“You girls look absolutely windblown,” she said, pulling out one of the wrought-iron chairs and returning to her place. “You must have some tea.”
She leaned down to give the dogs a few pieces of buttered toast, telling us all the while that they hadn’t played golf this morning because of the wind but had instead had a good lie-in, which was why we found them still lounging about so late in the day. The dogs sat attentively beside her, looking up, waiting for more bread, and when it didn’t come, they both turned and waddled back to me, stationing themselves, with a thump of their stubby tails, right at my feet.
“Ah,” Mrs. Richardson exclaimed just as the maid brought me and Daisy our tea. “Will you look at that?” And the poor maid straightened up quickly, prepared, it seemed, to take offense. But Mrs. Richardson was talking about the dogs. “You’ll break my heart, you boys,” she said, leaning to see them under the table. She looked up at me from beneath her short graying bangs. “You’ve got something magical about you,” she said. “You must have.”
“They’ve just got good taste,” her husband said, and then immediately seemed to suck his lips into his mustache, as if he wished he hadn’t spoken at all. Still leaning, she turned her gaze on him, her big face thrust forward. She seemed to assess him in a second, fondly but thoroughly, and then she said, “Oh, you old fogey,” and turned back to me. “Now you’ve got the poor girl blushing.”
I hadn’t blushed, until that moment, because it was only at that moment that it occurred to me that Mr. Richardson was probably somewhat younger than Flora’s father. And only a little while ago this plump and comical couple had been “lying in” until 7 a.m.

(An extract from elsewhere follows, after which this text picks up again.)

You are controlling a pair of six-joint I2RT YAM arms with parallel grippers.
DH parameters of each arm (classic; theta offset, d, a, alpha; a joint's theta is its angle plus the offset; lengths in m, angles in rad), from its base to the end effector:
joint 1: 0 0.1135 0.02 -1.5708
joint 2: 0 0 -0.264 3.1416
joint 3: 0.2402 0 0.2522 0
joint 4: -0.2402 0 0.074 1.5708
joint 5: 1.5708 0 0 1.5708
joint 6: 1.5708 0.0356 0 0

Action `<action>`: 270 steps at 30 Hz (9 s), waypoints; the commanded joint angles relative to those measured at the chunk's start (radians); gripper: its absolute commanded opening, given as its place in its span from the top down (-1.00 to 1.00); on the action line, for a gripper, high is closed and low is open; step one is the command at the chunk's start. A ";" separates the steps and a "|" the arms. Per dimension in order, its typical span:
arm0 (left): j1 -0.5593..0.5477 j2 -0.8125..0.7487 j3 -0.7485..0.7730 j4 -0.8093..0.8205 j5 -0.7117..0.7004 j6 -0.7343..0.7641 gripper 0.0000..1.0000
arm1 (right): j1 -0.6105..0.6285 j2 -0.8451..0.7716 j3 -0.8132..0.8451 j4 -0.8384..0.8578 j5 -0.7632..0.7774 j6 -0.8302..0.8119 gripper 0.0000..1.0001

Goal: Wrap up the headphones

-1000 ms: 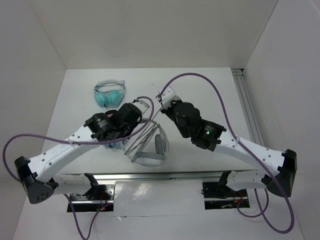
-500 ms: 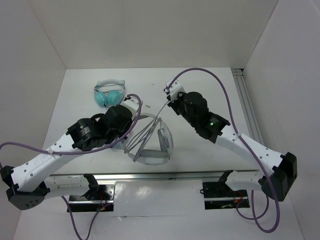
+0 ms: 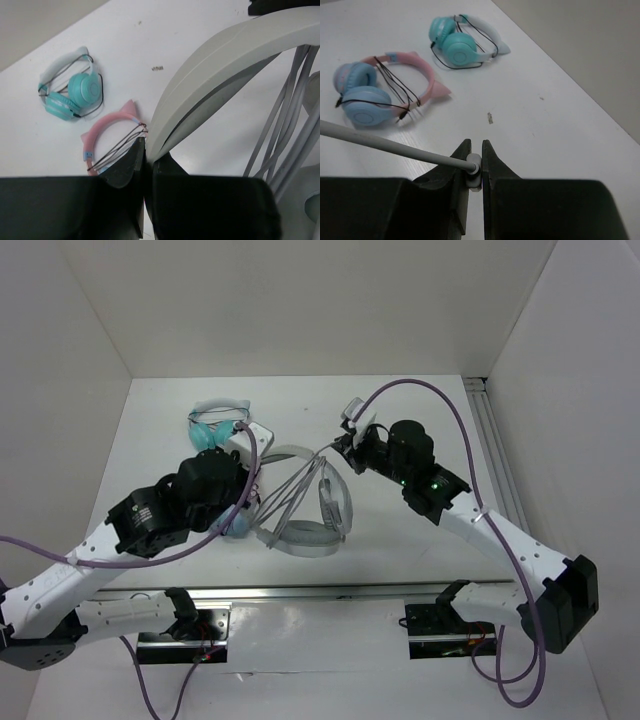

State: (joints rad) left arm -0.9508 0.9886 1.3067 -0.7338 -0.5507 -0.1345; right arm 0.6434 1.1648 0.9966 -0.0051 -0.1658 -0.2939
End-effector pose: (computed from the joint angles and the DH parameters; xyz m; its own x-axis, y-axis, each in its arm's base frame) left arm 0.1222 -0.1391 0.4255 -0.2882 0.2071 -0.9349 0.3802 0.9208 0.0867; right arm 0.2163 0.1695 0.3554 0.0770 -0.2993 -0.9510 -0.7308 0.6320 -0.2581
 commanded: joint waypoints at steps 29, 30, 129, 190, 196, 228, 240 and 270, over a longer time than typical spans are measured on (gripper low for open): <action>-0.020 0.061 -0.107 0.892 0.023 0.300 1.00 | -0.096 -0.034 -0.036 0.171 -0.308 0.127 0.14; -0.020 0.076 -0.095 0.892 0.037 0.300 1.00 | -0.096 -0.034 -0.036 0.171 -0.308 0.127 0.14; -0.117 0.429 -0.244 -0.133 -0.373 -1.407 1.00 | -0.407 -0.132 -0.062 -0.009 0.555 0.590 -0.98; -0.098 0.613 -0.209 0.101 -0.227 -1.364 1.00 | -0.380 -0.122 -0.088 0.025 0.468 0.590 -0.98; -0.180 0.581 -0.018 -0.306 -0.236 -1.590 1.00 | -0.380 -0.154 -0.040 -0.032 0.566 0.581 -0.98; -0.123 0.430 -0.371 0.248 0.086 -1.240 1.00 | -0.380 -0.182 -0.047 -0.013 0.545 0.581 -0.98; -0.154 0.510 -0.147 0.074 0.132 -1.116 1.00 | -0.380 -0.172 -0.047 -0.013 0.535 0.581 -0.98; -0.105 0.795 0.318 -0.404 0.236 -0.530 1.00 | -0.380 -0.182 -0.038 -0.004 0.506 0.553 -0.98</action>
State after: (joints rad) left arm -1.0626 1.8145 1.6440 -1.0306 -0.2886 -0.6868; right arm 0.2577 0.9924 0.9386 -0.0460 0.3500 0.2707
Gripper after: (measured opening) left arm 0.139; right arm 0.991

Now Mrs. Richardson moved her hand across the table and said, more businesslike, “I want to talk to your father about his dahlias. They’re exquisite. We’ve taken to going by your house nearly every afternoon—they do take my breath away.” To her husband, “Don’t they?” And he said, “Oh yes,” and offered Daisy a blueberry scone, which she accepted shyly. “I’ve even knocked on your door once or twice, but there’s been no one home. When would I find him in?”

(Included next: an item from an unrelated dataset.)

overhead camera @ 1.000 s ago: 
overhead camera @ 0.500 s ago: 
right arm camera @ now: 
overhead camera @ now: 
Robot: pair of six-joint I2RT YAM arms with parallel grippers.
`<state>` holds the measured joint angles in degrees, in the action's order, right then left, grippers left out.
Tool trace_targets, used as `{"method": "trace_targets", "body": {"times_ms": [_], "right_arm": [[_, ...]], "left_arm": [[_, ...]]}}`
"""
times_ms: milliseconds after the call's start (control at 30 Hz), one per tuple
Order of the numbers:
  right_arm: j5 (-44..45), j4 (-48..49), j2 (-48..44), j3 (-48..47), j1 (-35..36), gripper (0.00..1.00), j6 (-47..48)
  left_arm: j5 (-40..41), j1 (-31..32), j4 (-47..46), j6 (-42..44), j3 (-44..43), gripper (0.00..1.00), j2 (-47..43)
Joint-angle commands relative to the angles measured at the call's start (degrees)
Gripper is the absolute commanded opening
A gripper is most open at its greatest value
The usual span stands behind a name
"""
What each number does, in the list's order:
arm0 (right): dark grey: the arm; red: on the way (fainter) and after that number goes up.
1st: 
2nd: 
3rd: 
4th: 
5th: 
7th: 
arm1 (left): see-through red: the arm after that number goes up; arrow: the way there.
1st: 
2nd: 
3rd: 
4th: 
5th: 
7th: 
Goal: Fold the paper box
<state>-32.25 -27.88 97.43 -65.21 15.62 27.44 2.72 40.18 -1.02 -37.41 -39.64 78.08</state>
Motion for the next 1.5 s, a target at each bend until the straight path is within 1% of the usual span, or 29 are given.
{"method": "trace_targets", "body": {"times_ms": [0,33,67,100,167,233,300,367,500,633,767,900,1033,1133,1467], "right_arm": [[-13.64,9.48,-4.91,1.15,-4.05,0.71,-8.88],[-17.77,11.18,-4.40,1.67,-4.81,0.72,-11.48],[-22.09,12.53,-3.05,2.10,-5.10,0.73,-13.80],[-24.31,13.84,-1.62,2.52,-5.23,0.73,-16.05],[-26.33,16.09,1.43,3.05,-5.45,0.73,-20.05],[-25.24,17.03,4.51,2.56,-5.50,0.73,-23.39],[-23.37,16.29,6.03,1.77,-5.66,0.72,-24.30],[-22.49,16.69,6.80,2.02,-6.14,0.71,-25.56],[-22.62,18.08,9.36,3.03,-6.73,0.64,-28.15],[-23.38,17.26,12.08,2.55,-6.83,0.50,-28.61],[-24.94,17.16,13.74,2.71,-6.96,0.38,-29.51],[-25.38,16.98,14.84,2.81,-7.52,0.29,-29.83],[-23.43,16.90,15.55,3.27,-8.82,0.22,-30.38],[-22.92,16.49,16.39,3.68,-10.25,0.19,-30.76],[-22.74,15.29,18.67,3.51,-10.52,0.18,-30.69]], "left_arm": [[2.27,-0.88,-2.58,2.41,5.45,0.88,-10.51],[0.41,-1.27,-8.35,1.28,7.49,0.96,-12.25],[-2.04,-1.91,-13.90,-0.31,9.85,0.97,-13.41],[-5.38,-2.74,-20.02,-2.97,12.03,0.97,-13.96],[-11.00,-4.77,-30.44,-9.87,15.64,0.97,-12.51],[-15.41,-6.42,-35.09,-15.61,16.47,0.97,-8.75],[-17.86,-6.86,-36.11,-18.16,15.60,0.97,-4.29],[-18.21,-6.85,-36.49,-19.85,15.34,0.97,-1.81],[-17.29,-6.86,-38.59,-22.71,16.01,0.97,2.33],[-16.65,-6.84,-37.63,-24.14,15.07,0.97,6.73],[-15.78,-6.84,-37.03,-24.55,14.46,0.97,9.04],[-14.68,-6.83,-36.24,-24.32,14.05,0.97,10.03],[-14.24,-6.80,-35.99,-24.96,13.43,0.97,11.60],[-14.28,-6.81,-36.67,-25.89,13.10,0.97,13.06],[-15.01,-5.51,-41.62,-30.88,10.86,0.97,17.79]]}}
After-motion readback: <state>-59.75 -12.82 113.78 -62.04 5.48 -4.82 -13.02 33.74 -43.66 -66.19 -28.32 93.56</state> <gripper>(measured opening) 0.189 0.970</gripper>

I told her he and my mother both worked in Riverhead and weren’t usually back until after seven. Of course, I said, he was there on weekends. She sat back, as if the information displeased her. “We’re so busy with guests on weekends,” she said. “We usually pass your house around four-thirty or five, when we walk the dogs, could he manage to be home then?”
I wondered, briefly, if I hadn’t made myself clear (“The girl should really be taught to speak up”). I said again that he worked in Riverhead. He and my mother both. They usually didn’t get home till after seven.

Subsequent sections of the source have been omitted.